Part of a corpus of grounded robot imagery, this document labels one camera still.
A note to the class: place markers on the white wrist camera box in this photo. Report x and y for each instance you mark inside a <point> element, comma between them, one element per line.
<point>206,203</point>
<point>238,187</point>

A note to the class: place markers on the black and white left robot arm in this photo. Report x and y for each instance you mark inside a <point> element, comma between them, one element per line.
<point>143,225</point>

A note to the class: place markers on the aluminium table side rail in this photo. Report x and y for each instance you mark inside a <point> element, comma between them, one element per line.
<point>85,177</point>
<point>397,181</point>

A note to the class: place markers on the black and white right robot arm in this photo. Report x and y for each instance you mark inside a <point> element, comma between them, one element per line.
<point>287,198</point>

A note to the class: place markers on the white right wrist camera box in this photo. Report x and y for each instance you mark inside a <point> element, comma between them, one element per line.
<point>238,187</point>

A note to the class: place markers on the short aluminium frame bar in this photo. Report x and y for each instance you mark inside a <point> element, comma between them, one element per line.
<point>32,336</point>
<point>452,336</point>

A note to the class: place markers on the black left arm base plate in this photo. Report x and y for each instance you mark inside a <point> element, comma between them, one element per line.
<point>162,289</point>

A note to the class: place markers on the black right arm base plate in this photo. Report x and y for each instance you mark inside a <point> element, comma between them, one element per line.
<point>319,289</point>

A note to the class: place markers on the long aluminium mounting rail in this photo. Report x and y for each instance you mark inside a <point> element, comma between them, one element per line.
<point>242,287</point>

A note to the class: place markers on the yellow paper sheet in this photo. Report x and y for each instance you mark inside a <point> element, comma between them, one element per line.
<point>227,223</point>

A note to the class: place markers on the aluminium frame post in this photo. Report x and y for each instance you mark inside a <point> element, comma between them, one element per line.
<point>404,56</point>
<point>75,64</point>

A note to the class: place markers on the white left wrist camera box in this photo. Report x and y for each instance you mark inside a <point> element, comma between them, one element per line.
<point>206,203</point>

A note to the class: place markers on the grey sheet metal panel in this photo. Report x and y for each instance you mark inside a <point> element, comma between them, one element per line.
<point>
--------
§ **Exercise requirements**: Starting with the line with "and white left" above and going on through the line with "<point>162,289</point>", transcribe every line exactly, both ends included, and add nothing.

§ **Solution below**:
A note to the class: place markers on the black and white left robot arm in this photo. Report x and y for each instance you mark inside a <point> element, comma between them, one element per line.
<point>143,225</point>

A note to the class: place markers on the aluminium table side rail in this photo. Report x and y for each instance you mark inside a <point> element, comma between them, one element per line.
<point>85,177</point>
<point>397,181</point>

A note to the class: place markers on the black and white right robot arm in this photo. Report x and y for each instance you mark inside a <point> element, comma between them, one element per line.
<point>287,198</point>

A note to the class: place markers on the white right wrist camera box in this photo. Report x and y for each instance you mark inside a <point> element, comma between them, one element per line.
<point>238,187</point>

A note to the class: place markers on the short aluminium frame bar in this photo. Report x and y for each instance you mark inside a <point> element, comma between them, one element per line.
<point>32,336</point>
<point>452,336</point>

A note to the class: place markers on the black left arm base plate in this photo. Report x and y for each instance you mark inside a <point> element, comma between them, one element per line.
<point>162,289</point>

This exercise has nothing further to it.